Linton is extraordinarily mature for a boy of 15. He has grown up with his parents and 3 siblings in Kibera, Kenya’s largest slum. Linton describes where the family lives: “We live in a 1-room house in Kibera. My parents rent a second room not far from the main house since one room gets crowded for the six of us. The two houses can become muddy when it gets wet and we share our accommodations with rats and cockroaches. No one dreams to live in such a place, but no one gets to choose where to and where not to live. It’s where I study, eat and sleep. I pray and dream that one day I will be living in a nice home and will build one for my parents.”
In addition to being mature, Linton is extraordinarily bright. He aced his entrance exam to secondary school, earning an EPN 4-year scholarship to one of Kenya’s top national boarding schools. Linton describes his school experience:
“I was enthusiastic to join a national school where teachers are devoted to their work and ensuring the best for their students. When I entered school I was shy and expected the experience to be the most traumatizing in my life, but I was mistaken. Life in high school is much more fun and enjoyable than it is at home. I am assured of getting breakfast, lunch and dinner every day, something I can’t count on at home.”
“High school has enabled me to meet people from all sides of our beautiful country. I interact with students from diverse cultures and ways of life. I thought most new subjects would be a horrific nightmare, but thanks to my teachers who encourage me to work hard, I got used to them and take my exams with confidence. My best subjects are Biology, Physics, Chemistry and Mathematics. I believe we are living in a world of science and need to apply science in our daily lives.”
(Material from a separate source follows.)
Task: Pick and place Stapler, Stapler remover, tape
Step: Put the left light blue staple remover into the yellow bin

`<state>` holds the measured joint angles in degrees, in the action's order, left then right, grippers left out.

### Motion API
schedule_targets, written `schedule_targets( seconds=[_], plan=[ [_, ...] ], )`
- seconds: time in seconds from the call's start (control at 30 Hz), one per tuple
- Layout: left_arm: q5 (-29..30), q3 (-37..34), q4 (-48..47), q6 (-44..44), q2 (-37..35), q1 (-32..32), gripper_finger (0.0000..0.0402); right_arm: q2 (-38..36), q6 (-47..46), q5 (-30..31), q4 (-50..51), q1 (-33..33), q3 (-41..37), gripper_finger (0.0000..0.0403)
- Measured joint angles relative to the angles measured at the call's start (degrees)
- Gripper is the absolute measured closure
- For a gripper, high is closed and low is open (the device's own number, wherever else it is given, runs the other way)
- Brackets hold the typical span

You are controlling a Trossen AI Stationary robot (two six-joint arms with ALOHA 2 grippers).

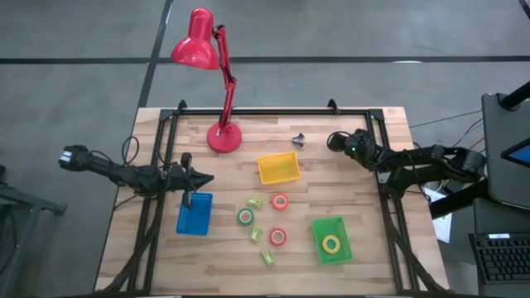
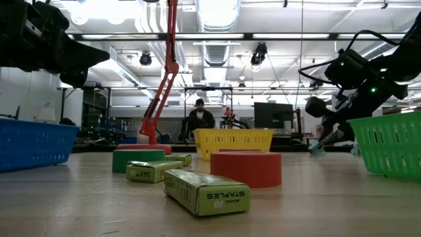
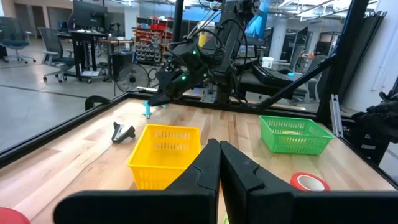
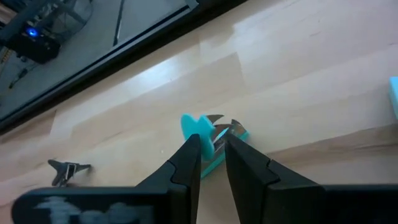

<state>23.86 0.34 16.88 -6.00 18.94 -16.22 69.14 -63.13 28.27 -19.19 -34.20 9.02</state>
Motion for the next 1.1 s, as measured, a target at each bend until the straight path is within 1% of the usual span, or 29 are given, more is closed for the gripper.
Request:
schedule_targets(
  seconds=[0.1, 0.3, 0.47, 0.73, 0.87, 1.0, 1.1],
  plan=[
    [-0.01, 0.00, 0.00, 0.00, 0.00, 0.02, 0.0392, 0.35, 0.91, -0.01, -0.42, 0.01, 0.00, 0.0348],
    [0.00, 0.00, 0.00, -0.02, 0.00, 0.00, 0.0392, 0.25, 3.57, -1.11, -2.28, 0.02, 0.02, 0.0389],
    [-0.01, 0.00, 0.00, 0.00, 0.00, 0.00, 0.0392, 0.24, 4.71, -1.78, -3.18, 0.02, 0.04, 0.0393],
    [0.00, 0.00, 0.00, -0.01, 0.01, 0.00, 0.0392, -0.39, 9.58, -9.20, -11.15, 0.31, -0.04, 0.0395],
    [0.01, 0.00, 0.00, -0.02, 0.00, 0.01, 0.0392, -1.74, 10.65, -12.47, -12.17, 0.76, -0.04, 0.0395],
    [0.01, 0.00, 0.00, 0.00, 0.00, 0.02, 0.0392, -2.92, 13.41, -16.57, -15.50, 3.45, -0.04, 0.0395],
    [0.02, 0.00, 0.00, -0.02, 0.02, 0.02, 0.0392, -3.45, 14.79, -19.30, -19.31, 6.60, -0.04, 0.0395]
  ],
)
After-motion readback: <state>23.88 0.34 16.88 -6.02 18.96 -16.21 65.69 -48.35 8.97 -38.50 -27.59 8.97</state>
Linton has big dreams for his future. “In terms of a career, I am considering two different fields. The first is to study Aeronautical Engineering at the Thompson School of flying in South Africa. It would be a great pleasure to design planes that are unique and can transport goods and people from different places around the world. My second dream is to pursue medicine and find solutions to many deadly diseases. By the end of my secondary school studies I hope to decide which career to pick.”
And Linton is grateful for his opportunity at a better life. He says, “I really thank my sponsors for supporting me. They have made my life simple by providing for my school fees, pocket money, shopping and even bus fare to school. The happiness that they have brought to our family cannot be weighed. All that I have to say is a big thanks, and may God bless them.”